PROMPT: Look through the data below, and copy each line that carries the word "coords".

RECORDS FOR PROCESSING:

((

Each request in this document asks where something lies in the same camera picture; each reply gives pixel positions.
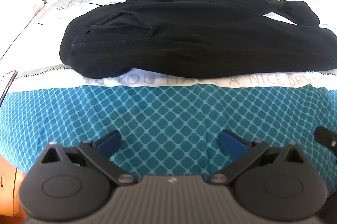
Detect patterned quilt bedspread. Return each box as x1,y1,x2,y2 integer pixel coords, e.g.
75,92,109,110
0,0,337,190

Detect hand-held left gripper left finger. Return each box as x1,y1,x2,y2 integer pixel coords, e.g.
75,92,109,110
39,130,137,186

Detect black pants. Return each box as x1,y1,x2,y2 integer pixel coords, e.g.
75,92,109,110
59,0,337,84

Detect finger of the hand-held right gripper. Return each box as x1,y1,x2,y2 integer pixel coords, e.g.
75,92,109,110
315,126,337,151

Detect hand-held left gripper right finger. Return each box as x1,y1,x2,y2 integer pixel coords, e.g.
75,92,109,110
208,130,307,186

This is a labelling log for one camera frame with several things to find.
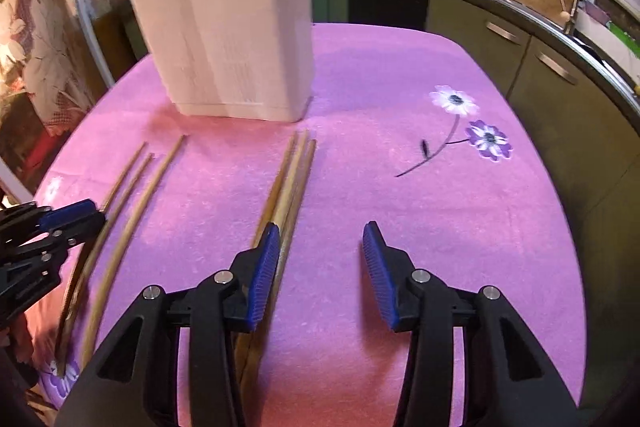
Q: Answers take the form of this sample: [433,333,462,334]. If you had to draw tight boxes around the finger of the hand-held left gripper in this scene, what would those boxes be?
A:
[0,200,97,239]
[20,212,107,268]

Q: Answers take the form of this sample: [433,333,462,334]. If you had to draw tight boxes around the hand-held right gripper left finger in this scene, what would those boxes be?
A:
[54,222,281,427]

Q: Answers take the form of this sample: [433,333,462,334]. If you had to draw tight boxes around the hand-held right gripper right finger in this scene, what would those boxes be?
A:
[362,221,581,427]

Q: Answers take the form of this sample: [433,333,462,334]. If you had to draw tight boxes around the white plastic utensil holder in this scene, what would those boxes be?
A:
[122,0,316,124]

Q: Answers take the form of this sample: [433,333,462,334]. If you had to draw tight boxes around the pink floral tablecloth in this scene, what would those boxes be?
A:
[32,23,587,427]

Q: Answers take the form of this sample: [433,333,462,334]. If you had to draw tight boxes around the floral glass sliding door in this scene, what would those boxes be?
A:
[0,0,132,208]

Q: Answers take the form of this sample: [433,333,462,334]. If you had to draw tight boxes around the dark stone countertop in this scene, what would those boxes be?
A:
[310,0,640,134]

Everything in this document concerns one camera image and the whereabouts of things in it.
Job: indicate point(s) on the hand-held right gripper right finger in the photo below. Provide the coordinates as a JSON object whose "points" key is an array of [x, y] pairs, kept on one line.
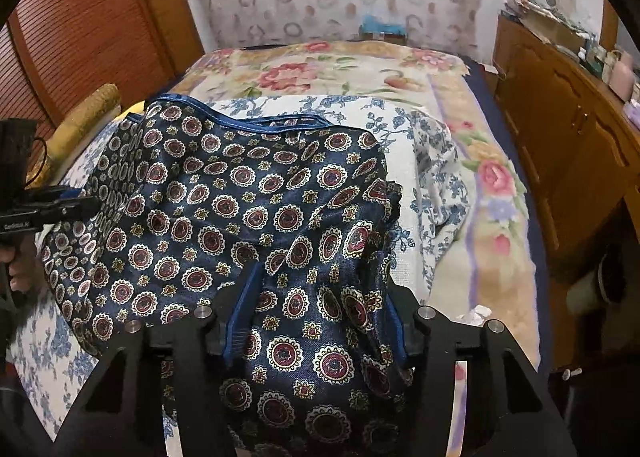
{"points": [[398, 332]]}

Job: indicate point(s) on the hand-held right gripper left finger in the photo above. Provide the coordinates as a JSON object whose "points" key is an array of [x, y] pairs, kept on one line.
{"points": [[245, 307]]}

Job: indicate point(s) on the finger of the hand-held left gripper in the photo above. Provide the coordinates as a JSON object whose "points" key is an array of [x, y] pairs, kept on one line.
{"points": [[77, 206]]}

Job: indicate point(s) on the navy patterned satin pajama top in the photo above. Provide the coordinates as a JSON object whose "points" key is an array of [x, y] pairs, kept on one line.
{"points": [[225, 207]]}

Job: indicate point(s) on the person's left hand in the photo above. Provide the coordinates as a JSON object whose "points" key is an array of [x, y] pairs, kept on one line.
{"points": [[17, 269]]}

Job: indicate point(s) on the yellow plush toy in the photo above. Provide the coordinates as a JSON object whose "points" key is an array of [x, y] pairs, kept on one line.
{"points": [[75, 137]]}

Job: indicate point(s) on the white crumpled tissue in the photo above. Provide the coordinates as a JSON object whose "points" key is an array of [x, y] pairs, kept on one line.
{"points": [[476, 315]]}

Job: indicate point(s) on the folded brown patterned blanket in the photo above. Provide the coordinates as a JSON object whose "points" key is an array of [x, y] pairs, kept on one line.
{"points": [[102, 96]]}

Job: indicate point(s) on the blue floral white bedsheet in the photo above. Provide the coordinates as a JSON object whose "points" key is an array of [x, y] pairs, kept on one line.
{"points": [[430, 187]]}

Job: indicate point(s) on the rose print blanket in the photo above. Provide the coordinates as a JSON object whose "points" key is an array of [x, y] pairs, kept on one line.
{"points": [[500, 187]]}

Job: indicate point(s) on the wooden louvered wardrobe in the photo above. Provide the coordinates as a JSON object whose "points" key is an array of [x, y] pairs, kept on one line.
{"points": [[90, 27]]}

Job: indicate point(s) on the grey round container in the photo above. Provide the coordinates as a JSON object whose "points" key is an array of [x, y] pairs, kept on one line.
{"points": [[597, 287]]}

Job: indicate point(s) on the dark blue mattress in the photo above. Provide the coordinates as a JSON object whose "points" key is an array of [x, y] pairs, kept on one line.
{"points": [[505, 127]]}

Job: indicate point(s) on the wooden sideboard cabinet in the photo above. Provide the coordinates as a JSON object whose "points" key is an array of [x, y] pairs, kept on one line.
{"points": [[565, 137]]}

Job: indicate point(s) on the blue box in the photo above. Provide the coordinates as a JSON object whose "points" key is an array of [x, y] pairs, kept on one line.
{"points": [[382, 27]]}

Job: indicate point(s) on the purple pouch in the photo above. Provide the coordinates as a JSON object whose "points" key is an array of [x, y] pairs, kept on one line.
{"points": [[632, 114]]}

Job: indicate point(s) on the pink bottle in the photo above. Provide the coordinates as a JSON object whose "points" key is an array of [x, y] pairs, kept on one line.
{"points": [[622, 77]]}

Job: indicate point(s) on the cluttered cardboard box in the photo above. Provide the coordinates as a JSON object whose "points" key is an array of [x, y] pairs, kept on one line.
{"points": [[542, 22]]}

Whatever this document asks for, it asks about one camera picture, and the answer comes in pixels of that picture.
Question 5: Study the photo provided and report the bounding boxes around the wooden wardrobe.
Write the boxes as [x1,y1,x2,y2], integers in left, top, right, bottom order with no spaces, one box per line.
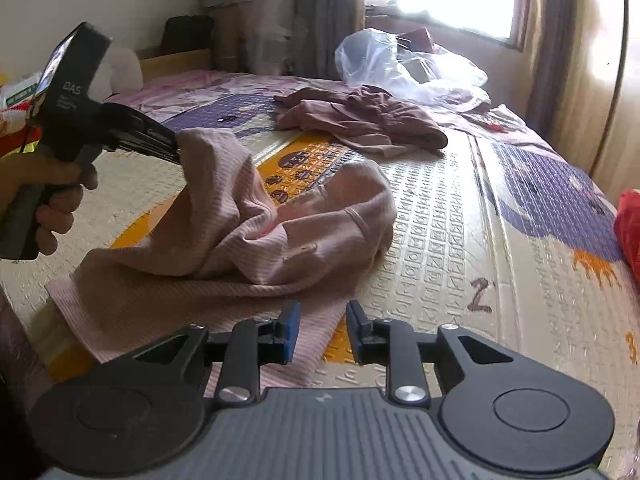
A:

))

WRITTEN SOLUTION:
Detect patterned quilt bedspread. Return each box as x1,y1,x2,y2 integer pixel coords, e.g.
Detect hand-held left gripper left finger. Return each box as x1,y1,x2,y2 integer pixel coords, e.g.
Detect black pants. Return each box as x1,y1,x2,y2 integer pixel coords, e.g.
Detect finger of the hand-held right gripper. Return each box as x1,y1,x2,y2 integer pixel coords, e.g.
Detect hand-held left gripper right finger. Return each box as x1,y1,x2,y2 integer pixel coords, e.g.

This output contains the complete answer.